** PROBLEM TO WORK ON **
Looking at the records below, say how many lines include "requests", and add nothing else.

* * * * *

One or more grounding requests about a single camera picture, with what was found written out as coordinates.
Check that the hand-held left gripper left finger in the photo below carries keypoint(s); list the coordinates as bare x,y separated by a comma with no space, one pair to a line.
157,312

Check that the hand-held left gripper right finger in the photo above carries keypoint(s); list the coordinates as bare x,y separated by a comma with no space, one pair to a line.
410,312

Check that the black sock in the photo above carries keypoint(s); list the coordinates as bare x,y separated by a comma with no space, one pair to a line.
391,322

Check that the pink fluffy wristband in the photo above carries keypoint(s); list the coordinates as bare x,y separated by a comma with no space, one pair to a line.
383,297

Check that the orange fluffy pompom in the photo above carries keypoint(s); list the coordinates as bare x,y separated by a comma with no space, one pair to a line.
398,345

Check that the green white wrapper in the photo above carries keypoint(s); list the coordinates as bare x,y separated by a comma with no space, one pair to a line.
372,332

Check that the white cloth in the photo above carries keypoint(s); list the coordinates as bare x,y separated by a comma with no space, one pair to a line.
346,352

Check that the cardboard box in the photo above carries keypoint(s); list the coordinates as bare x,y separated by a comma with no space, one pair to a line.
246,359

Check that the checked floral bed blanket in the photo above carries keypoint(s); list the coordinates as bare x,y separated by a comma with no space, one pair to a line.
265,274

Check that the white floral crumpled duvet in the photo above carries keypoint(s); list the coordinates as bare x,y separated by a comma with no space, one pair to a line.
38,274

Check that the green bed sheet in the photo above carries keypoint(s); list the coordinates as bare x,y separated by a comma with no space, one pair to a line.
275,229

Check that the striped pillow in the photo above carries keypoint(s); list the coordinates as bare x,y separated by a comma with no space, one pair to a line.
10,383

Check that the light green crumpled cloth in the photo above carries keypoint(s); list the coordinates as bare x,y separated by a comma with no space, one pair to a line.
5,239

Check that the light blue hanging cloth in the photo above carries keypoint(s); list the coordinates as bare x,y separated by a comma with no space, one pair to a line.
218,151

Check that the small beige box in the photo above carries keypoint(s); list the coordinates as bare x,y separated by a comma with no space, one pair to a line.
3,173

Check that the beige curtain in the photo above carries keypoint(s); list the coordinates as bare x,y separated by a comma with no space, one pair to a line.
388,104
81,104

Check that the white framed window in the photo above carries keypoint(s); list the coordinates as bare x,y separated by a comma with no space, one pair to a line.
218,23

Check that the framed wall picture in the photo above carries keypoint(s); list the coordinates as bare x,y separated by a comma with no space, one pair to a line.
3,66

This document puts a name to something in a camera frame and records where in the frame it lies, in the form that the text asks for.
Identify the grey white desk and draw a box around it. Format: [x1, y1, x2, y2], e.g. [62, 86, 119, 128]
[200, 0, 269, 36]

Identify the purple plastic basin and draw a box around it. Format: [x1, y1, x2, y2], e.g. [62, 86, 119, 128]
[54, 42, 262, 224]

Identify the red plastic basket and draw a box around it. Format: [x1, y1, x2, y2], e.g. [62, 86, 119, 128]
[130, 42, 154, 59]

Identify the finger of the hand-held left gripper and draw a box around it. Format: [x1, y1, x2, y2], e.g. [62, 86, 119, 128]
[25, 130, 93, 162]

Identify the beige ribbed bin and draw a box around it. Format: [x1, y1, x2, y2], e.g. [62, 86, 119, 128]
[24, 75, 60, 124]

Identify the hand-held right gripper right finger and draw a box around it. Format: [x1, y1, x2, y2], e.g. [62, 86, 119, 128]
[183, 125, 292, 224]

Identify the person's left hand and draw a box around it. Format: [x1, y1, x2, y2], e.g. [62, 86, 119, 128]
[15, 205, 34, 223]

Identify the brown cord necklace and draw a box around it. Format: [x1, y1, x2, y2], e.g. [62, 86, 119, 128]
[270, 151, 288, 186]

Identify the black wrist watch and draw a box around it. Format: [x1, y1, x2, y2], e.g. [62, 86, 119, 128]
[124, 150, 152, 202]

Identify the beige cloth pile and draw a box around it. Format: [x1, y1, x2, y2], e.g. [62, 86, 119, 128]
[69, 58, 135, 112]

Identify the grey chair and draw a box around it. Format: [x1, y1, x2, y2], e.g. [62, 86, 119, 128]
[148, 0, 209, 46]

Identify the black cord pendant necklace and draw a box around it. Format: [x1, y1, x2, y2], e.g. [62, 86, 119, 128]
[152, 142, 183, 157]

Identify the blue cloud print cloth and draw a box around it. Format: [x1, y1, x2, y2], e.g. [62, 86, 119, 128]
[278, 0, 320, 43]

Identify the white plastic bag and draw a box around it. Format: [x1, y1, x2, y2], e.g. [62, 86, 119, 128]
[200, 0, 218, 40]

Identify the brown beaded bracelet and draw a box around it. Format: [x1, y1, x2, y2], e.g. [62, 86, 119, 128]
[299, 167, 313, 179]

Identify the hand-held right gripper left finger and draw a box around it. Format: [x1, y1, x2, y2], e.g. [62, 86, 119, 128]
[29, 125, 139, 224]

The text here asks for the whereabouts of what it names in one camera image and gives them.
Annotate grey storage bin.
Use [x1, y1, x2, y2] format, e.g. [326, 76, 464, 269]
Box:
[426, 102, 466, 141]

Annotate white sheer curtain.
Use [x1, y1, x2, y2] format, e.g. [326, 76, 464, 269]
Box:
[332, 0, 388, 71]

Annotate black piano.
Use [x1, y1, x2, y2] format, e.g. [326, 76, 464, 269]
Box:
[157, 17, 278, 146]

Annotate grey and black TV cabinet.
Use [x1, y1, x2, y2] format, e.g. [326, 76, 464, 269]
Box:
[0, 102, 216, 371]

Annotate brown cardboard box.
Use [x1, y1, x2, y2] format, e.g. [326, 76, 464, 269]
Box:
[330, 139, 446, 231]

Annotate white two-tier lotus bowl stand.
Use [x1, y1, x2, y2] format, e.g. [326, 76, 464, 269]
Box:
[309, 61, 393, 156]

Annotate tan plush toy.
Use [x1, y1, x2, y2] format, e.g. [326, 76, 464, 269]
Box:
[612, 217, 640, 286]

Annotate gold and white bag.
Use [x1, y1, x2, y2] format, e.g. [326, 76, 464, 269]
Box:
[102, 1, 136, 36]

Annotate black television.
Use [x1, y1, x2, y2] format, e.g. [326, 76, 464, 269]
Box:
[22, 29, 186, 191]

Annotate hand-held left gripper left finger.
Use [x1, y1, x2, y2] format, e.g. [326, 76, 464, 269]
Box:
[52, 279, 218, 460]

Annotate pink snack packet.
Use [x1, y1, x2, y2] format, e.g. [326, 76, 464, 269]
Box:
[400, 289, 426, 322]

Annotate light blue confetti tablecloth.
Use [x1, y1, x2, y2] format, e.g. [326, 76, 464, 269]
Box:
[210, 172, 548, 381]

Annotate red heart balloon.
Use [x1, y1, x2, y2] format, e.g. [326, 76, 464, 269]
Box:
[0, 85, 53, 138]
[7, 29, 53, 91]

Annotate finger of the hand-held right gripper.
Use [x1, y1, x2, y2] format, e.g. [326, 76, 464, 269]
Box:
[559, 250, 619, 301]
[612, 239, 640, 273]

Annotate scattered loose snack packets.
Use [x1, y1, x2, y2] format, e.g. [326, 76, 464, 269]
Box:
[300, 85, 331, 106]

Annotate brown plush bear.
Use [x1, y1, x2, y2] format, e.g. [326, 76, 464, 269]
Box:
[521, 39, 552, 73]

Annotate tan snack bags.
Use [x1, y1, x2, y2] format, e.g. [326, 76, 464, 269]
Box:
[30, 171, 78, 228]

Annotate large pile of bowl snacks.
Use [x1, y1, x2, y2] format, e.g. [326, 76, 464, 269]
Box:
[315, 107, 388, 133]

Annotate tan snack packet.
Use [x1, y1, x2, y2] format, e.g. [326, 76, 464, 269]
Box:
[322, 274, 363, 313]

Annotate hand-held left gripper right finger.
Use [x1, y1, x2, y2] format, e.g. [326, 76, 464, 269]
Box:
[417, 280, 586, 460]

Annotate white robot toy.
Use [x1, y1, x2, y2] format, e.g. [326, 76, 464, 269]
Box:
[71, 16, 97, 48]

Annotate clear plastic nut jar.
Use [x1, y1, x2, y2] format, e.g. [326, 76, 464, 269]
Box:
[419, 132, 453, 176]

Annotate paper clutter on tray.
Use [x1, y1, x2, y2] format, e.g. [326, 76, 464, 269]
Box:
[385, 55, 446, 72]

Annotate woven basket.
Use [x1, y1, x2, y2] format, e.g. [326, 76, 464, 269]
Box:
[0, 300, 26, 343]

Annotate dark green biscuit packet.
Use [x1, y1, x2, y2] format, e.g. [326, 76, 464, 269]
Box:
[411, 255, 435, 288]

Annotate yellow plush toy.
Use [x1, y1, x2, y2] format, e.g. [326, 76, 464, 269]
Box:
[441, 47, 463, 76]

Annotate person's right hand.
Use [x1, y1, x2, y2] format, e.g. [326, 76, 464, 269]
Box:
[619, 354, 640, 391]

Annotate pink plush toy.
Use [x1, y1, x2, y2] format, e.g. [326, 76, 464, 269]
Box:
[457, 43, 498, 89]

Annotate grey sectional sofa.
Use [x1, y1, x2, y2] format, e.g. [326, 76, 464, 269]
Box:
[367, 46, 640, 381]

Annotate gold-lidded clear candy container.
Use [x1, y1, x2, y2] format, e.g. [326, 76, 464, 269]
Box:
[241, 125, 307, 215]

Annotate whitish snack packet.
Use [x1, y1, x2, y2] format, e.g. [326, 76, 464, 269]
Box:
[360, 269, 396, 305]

* * * * *

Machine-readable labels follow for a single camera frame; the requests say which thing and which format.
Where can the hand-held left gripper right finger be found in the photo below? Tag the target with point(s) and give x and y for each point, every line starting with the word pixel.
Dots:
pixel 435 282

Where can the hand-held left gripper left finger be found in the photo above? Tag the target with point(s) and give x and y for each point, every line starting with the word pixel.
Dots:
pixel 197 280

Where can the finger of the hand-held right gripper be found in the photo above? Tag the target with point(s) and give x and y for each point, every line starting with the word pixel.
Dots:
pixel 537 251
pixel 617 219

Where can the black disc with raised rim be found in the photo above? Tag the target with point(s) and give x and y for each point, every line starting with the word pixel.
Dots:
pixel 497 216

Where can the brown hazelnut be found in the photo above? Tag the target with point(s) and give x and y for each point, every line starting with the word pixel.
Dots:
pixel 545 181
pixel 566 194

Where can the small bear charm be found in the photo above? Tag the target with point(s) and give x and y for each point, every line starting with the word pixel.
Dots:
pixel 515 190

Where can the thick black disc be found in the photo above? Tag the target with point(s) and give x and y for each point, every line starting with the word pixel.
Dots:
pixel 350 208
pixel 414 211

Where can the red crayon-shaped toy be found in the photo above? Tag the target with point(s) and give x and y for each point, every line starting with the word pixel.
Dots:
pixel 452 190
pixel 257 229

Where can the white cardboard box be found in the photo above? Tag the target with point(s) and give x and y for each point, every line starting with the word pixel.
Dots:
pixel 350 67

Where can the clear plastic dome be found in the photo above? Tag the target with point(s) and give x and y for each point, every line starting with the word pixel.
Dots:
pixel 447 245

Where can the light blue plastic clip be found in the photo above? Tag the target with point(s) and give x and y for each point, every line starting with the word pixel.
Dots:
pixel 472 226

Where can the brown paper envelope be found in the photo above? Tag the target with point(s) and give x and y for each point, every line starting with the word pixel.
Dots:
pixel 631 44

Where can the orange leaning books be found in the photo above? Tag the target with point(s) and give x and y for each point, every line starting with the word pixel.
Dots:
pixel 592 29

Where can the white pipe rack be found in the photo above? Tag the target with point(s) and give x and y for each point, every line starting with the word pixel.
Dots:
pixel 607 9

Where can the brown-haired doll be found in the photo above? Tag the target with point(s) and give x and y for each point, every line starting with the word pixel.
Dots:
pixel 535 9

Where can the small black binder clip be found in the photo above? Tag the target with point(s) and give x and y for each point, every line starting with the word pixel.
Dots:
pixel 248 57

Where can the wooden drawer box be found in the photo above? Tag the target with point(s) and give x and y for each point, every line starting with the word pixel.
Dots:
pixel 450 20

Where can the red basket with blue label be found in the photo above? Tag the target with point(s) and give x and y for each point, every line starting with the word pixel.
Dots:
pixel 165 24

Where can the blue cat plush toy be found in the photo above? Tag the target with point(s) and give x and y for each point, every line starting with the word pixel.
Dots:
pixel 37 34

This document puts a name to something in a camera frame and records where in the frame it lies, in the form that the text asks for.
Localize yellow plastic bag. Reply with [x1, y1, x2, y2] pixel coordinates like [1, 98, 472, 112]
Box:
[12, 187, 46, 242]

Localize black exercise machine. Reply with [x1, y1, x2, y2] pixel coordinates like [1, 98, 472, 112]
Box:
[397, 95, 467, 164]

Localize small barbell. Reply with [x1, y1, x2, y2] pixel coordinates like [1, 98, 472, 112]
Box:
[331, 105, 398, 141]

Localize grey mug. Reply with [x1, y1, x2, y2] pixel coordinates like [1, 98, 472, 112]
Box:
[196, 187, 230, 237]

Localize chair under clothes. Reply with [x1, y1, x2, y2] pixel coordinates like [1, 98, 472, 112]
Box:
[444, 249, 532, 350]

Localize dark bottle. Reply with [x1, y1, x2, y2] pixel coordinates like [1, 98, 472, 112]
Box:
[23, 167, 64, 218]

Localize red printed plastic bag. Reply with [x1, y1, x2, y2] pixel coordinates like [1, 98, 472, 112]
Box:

* * * * *

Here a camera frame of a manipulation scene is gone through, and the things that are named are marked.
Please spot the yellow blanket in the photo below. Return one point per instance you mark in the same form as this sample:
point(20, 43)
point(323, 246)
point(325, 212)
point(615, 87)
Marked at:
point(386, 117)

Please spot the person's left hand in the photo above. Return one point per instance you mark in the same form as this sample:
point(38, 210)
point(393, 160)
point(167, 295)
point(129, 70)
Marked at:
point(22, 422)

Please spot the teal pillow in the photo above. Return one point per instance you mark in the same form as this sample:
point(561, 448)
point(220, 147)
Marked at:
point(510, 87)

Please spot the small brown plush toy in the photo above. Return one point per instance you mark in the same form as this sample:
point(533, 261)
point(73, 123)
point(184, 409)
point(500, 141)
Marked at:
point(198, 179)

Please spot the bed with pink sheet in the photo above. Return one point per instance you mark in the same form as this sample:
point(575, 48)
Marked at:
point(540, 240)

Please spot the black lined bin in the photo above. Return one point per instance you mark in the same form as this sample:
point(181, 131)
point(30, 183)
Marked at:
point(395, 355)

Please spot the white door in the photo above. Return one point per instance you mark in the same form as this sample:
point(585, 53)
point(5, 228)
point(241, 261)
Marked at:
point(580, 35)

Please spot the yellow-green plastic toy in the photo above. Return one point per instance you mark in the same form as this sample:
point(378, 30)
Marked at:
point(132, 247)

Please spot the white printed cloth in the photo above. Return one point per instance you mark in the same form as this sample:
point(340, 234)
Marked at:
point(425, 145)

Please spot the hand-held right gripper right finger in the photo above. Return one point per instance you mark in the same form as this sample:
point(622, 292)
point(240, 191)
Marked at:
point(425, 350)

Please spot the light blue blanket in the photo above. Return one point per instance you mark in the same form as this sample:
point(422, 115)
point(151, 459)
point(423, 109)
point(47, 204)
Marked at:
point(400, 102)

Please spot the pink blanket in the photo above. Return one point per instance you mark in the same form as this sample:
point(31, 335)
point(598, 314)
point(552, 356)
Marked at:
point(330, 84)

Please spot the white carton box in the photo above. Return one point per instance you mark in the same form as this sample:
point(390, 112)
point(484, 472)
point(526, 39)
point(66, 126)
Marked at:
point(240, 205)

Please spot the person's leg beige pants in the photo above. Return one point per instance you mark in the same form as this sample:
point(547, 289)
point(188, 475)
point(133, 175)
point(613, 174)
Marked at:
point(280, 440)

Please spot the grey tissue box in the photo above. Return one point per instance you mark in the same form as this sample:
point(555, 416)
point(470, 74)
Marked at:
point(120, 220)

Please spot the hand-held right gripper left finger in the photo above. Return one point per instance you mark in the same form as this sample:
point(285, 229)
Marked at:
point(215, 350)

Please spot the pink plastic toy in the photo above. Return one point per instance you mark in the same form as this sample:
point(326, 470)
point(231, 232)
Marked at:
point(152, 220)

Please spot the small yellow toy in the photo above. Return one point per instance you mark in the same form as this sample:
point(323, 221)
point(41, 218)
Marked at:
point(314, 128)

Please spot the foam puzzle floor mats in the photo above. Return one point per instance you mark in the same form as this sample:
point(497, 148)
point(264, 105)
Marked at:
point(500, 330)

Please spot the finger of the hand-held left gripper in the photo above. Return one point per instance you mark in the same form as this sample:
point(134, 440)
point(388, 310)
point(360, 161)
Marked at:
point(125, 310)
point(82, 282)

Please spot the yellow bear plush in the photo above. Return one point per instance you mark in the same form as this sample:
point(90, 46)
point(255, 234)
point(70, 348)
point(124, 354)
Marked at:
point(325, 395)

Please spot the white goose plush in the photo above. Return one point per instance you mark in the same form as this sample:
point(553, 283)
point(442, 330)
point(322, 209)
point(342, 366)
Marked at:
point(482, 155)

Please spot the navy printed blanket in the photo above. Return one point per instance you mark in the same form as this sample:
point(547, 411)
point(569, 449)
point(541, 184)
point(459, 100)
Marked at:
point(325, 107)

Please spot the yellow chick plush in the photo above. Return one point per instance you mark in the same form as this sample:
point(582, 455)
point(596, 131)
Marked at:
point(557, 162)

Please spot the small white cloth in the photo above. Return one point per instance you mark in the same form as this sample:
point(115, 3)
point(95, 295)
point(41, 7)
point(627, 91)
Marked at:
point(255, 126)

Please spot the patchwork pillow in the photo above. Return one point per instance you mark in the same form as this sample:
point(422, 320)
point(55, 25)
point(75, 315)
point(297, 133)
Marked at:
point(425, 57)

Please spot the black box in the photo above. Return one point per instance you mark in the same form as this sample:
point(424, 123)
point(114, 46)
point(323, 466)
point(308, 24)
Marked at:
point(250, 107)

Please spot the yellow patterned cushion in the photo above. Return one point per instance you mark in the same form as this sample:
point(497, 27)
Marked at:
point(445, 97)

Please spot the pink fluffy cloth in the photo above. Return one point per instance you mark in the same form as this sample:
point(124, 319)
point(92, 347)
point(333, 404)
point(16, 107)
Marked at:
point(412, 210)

* * * * *

** FINAL ANSWER **
2